I had a coup today. Sort of. There are several people I’d like to talk to who were at the Natural History Museum when Chi Chi the giant panda arrived from London Zoo in the summer of 1972. I have the archival material from the museum that is helping me piece together how the museum came to its decision to taxidermise this famous panda and the media’s interest in the process. But there is nothing to beat talking to the people who were really there.

Unfortunately then director Frank Claringbull died in 1990. One tier beneath him was the Keeper of Zoology Gordon Sheals, though he also took his version of events with him when he passed away in 1989. One rung further down the hierarchy was Gordon Corbet, the Curator of Mammals.

In Dry Store Room No. 1 (a very reader-friendly institutional history of the Natural History Museum), former museum paleontologist Richard Fortey describes Corbet as “a diminutive Scotsman with a hesitant manner and a nervous way of speaking” who reminded him of a vole “the way these animals pause momentarily, whiskers twitching.”

I pulled up British Telecom’s online telephone directory on the computer and plugged in Corbet. You need to specify a town before it’ll search. His most recent scientific publications give an indication of where he retired to, so I added a likely town. Hey presto, there was a Corbet with the relevant initials so I phoned the number.

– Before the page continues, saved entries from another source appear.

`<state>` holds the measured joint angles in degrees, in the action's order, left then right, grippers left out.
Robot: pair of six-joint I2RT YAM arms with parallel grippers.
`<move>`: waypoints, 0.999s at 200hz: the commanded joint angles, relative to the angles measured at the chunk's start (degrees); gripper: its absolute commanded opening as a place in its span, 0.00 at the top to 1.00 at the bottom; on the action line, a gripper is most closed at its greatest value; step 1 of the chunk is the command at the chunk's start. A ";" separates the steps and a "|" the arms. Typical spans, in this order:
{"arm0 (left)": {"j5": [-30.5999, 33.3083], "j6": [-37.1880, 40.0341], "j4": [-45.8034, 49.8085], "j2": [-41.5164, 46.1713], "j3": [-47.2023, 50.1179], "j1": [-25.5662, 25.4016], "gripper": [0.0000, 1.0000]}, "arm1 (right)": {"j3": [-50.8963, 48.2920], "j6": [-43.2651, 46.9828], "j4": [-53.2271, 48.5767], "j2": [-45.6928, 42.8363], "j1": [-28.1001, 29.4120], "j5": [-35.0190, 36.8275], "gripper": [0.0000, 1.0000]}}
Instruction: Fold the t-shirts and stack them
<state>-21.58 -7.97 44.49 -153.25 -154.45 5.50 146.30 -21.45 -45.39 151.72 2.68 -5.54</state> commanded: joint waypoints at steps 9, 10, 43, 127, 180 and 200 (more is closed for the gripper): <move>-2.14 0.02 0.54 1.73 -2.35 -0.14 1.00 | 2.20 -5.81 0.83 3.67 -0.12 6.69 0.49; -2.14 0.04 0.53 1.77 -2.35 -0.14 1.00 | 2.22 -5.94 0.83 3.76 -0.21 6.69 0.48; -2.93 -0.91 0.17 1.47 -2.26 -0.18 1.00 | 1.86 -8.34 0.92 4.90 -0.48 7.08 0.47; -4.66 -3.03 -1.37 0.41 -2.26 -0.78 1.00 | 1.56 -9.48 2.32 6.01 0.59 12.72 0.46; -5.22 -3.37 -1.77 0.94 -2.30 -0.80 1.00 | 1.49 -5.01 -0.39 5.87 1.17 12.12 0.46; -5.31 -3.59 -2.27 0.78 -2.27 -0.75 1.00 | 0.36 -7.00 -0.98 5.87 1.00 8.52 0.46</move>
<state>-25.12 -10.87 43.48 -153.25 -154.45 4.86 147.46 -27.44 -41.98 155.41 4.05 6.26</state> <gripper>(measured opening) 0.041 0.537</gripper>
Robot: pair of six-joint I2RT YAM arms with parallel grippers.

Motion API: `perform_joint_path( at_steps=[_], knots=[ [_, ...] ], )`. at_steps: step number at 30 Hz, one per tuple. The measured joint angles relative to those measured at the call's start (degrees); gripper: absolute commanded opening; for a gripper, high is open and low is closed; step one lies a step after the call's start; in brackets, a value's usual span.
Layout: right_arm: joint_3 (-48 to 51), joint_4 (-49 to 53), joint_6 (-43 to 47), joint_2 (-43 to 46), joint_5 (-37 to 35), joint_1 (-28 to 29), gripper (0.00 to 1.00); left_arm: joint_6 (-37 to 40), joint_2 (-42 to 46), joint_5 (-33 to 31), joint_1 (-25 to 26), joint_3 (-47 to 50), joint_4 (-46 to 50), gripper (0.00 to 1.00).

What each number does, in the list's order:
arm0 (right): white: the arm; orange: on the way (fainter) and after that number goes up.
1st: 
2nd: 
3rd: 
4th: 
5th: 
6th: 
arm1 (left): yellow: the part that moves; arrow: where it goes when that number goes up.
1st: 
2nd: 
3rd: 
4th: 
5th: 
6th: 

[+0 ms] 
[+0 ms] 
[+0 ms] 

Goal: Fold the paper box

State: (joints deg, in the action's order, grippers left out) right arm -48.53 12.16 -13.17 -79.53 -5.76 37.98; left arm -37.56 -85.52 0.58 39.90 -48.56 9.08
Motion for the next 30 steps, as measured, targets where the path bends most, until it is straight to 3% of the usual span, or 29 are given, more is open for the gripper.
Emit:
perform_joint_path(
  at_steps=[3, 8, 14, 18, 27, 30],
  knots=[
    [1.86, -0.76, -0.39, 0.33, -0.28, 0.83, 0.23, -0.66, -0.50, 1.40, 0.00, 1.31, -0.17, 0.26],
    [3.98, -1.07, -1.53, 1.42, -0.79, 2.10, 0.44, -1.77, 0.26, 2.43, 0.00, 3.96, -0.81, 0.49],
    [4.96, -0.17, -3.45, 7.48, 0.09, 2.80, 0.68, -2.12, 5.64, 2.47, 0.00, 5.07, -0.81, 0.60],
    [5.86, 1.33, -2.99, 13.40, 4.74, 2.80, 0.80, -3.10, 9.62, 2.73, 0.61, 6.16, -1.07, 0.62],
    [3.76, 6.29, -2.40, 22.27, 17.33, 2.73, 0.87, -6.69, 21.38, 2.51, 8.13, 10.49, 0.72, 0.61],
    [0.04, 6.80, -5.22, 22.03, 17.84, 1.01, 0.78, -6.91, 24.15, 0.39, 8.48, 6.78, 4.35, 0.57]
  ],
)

A quiet and possibly elderly voice answered the phone, which sounded promising.

“Gordon?” I asked. It was most impolite of me but seemed the best way to establish whether I’d found my man.
“Yes,” he said.
“Gordon the mammalologist,” I suggested.
“Yes?” came the reply.

I explained my predicament and Dr Corbet was most willing to help, though as I had not really expected to succeed so quickly I had to ring off, think through everything I wanted to ask him and call back.

We talked for half an hour about the way the museum was organised back then, his responsibilities (over and above his own research interests) and of course what he remembered about Chi Chi.

I said at the outset of this post that I had a sort of coup. The reason being, Dr Corbet couldn’t provide me with the detailed first-hand recollection I’d been hoping for. What did I expect? After all, he’d just received a call from a complete stranger asking about a relatively minor episode that took place over 35 years ago.

Nevertheless, I’m pleased I found him. If I hadn’t I’d have been left with a niggling feeling that I should have done more to track him down. And he did have – apparently just beside the telephone – a dossier on a controversy about the Loch Ness Monster that erupted in 1975. It sounded most interesting and maybe I’ll look into it one day. If I do, I’ll be calling on Dr Corbet again.